Jung was convinced that nothing is more fruitless than to speak of the way things ought to be and nothing more important, if we are to achieve wholeness, than to deal with ourselves in the midst of things as they are.

Such wholeness is not a matter of quantity but of quality; for what may appear to be a fragment may in reality be the most meaningful thing on earth.

There was wonderful alchemy in Jung’s soul that worked wonders with those who invaded his study or with whom he was brought into contact by chance or circumstance.

He gave from his heart, and those whose natures he touched often responded in kind. Indeed, it was difficult not to respond when, with his characteristic enthusiasm and eloquence, he would say: “the most immediate effect of the discovered self is not that the mysteries of heaven are revealed but that we ourselves arerevealed to ourselves.

Our strengths and weaknesses, our beliefs and unbeliefs, our greatness as children of God and our smallness as children of man come into recognition, and we stand at once humbled and strengthened in the presence of the very God Himself.”

This was not mere rhetoric, for Jung believed that the spiritual life in man was of the same jet as the spiritual life in God.

He never ceased to believe in the significance of man’s religious experience.

“No matter what the world thinks about religious experience,” he wrote, “the one

who has it possesses a great treasure, a thing that has become for him a source of life, meaning, and beauty, and that has given a new splendor to the world and to mankind.”

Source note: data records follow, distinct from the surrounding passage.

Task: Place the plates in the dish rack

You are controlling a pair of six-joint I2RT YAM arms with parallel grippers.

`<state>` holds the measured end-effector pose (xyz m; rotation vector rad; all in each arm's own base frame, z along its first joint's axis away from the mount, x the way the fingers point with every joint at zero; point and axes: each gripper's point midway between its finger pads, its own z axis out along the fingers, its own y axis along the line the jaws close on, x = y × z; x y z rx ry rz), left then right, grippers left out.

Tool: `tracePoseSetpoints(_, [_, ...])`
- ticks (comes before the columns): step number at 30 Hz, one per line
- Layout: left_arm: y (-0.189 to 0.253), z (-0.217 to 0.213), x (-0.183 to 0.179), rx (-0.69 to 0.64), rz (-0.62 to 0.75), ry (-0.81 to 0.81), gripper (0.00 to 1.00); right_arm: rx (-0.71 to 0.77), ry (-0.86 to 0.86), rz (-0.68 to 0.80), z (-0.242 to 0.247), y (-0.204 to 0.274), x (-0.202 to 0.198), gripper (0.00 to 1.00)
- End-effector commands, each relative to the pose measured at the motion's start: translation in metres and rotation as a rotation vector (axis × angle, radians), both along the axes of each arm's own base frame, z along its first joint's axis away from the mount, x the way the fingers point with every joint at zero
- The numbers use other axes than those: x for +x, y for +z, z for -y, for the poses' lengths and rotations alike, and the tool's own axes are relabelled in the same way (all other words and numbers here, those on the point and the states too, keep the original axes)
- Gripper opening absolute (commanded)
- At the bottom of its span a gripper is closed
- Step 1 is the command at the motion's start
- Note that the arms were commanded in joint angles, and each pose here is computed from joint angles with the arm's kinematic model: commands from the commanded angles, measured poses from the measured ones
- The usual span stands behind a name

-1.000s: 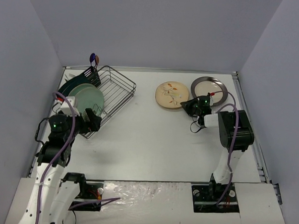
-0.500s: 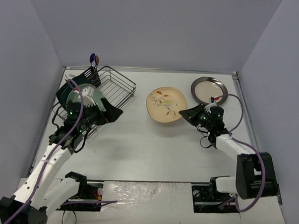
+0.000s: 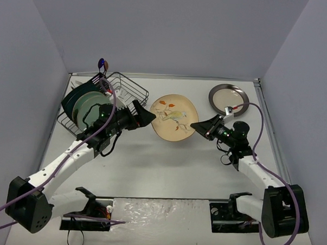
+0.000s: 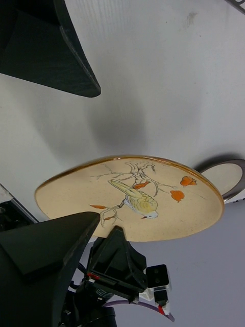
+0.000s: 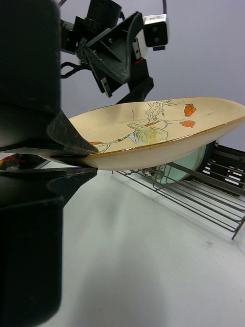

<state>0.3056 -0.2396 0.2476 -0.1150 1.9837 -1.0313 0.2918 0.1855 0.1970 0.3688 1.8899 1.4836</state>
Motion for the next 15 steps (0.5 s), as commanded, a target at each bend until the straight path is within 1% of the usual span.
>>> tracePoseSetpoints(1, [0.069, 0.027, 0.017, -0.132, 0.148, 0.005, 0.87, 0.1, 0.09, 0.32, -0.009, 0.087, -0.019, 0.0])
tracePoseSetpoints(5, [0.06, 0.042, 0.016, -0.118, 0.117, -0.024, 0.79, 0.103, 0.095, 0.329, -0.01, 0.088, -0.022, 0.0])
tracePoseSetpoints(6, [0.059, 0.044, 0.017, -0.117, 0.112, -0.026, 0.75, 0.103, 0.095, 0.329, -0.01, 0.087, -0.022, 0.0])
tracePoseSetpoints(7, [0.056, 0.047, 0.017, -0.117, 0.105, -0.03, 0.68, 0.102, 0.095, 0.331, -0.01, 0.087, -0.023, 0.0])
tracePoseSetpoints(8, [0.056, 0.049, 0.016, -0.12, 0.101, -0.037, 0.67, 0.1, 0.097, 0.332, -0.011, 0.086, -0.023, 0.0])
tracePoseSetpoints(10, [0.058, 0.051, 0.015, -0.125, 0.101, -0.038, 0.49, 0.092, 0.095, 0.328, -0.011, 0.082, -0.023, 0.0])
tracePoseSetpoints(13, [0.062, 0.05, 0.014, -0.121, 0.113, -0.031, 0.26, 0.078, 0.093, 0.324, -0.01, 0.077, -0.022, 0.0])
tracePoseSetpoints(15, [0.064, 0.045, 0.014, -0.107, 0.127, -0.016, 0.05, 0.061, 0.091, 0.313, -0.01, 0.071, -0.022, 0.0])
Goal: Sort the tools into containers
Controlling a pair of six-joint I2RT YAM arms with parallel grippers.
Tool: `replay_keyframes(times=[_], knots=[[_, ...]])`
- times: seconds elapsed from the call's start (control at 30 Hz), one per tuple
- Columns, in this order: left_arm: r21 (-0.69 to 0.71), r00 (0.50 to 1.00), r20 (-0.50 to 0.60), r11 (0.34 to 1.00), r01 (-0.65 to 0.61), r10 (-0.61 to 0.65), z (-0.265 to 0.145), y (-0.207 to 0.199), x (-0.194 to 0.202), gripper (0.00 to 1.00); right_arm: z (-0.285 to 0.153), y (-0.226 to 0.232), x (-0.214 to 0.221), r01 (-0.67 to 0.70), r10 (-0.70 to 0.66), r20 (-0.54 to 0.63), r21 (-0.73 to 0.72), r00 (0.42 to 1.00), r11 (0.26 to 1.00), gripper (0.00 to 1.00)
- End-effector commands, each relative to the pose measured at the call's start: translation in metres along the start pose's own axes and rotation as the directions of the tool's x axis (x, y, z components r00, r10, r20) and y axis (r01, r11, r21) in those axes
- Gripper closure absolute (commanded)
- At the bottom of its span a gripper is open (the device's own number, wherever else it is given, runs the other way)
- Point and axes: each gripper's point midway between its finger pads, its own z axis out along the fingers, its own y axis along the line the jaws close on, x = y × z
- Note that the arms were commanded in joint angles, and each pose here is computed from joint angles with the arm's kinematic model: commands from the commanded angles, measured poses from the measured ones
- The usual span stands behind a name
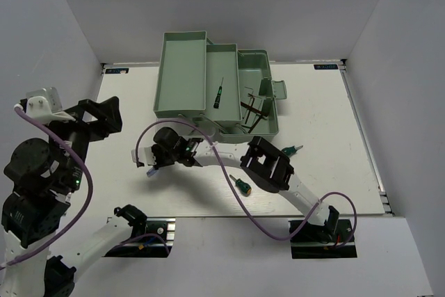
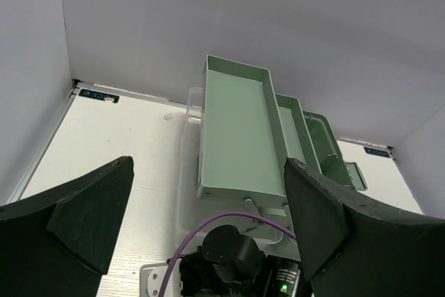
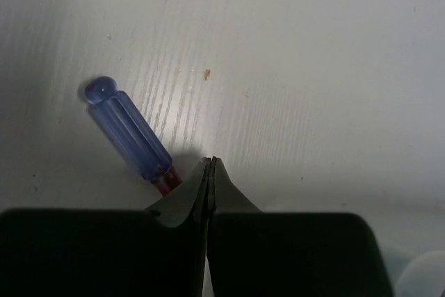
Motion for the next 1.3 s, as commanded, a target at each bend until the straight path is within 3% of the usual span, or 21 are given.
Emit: replay_keyframes(times=[0.0, 0.07, 0.1, 0.13, 0.2, 0.3, 0.6, 0.93, 1.27], knots=[[0.001, 1.0, 0.011, 1.0, 0.029, -0.029, -0.005, 0.002, -0.002, 0.01, -0.022, -0.038, -0.04, -0.019, 0.012, 0.072, 0.107, 0.997, 0.994, 1.0], [0.003, 0.999, 0.018, 0.999, 0.044, -0.044, -0.007, 0.003, -0.004, 0.01, -0.031, -0.058, -0.059, -0.028, 0.013, 0.111, 0.135, 0.994, 0.99, 0.96], [0.003, 0.999, 0.018, 0.999, 0.045, -0.045, -0.007, 0.003, -0.004, 0.01, -0.034, -0.059, -0.059, -0.033, 0.018, 0.113, 0.124, 0.993, 0.992, 0.78], [0.001, 0.999, 0.011, 0.999, 0.049, -0.049, -0.008, 0.003, -0.002, 0.01, -0.044, -0.064, -0.068, -0.033, 0.017, 0.142, 0.114, 0.99, 0.993, 0.69], [0.003, 0.998, 0.019, 0.999, 0.055, -0.055, -0.011, 0.005, -0.004, 0.01, -0.048, -0.051, -0.073, -0.021, 0.015, 0.188, 0.026, 0.982, 0.999, 0.54], [0.004, 0.997, 0.02, 0.997, 0.074, -0.074, -0.015, 0.008, -0.003, 0.01, -0.053, -0.022, -0.068, 0.027, 0.002, 0.205, -0.137, 0.979, 0.99, 0.42], [-0.006, 0.995, 0.018, 0.995, 0.1, -0.099, -0.022, 0.014, 0.001, 0.01, -0.046, 0.022, -0.047, 0.124, -0.055, 0.208, -0.337, 0.977, 0.933, 0.37], [0.001, 0.995, 0.008, 0.995, 0.104, -0.104, -0.019, 0.011, 0.007, 0.01, -0.019, 0.023, -0.039, 0.111, -0.062, 0.171, -0.291, 0.983, 0.95, 0.4], [-0.002, 0.995, 0.001, 0.995, 0.098, -0.098, -0.014, 0.008, 0.008, 0.01, -0.006, 0.044, -0.031, 0.109, -0.059, 0.156, -0.337, 0.986, 0.935, 0.4]])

Jung’s quest to learn more and more about man’s nature, purpose, and, destiny never ended, even though his sensitiveness to, and knowledge of, man’s nature enabled him to take a thousand seeds of the past and plant them in a soil of the present, a soil that without this sowing would never have fostered the finest flowerings of man’s knowledge about himself.

Jung’s entire life was determined, not so much by things as they are, as by his vision of the way to completeness; not so much by his possessions, as by his dreams.

There was about him a quality of timelessness, for his life was lived in the dimensions of the Eternal.

Our lives are much richer because he lived, much wiser because he taught, and much more hopeful because he left us a legacy of hope. ~John M. Billinsky, A Memorial Meeting, New York Dec. 1, 1961, Page 42-45

  1. H. W. Longfellow, “A Psalm of Life.”
  2. C. G. Jung, “Some Crucial Points in Psychoanalysis: A Correspondence between Dr. Jung and Dr. Loy,” Coll. Works, Vol. 4 (London and New York, 1961), p. 289.
  3. C. G. Jung, “Psychology and Religion,” Coll. Works, Vol. 11 (London and New York, 1958), p. 105.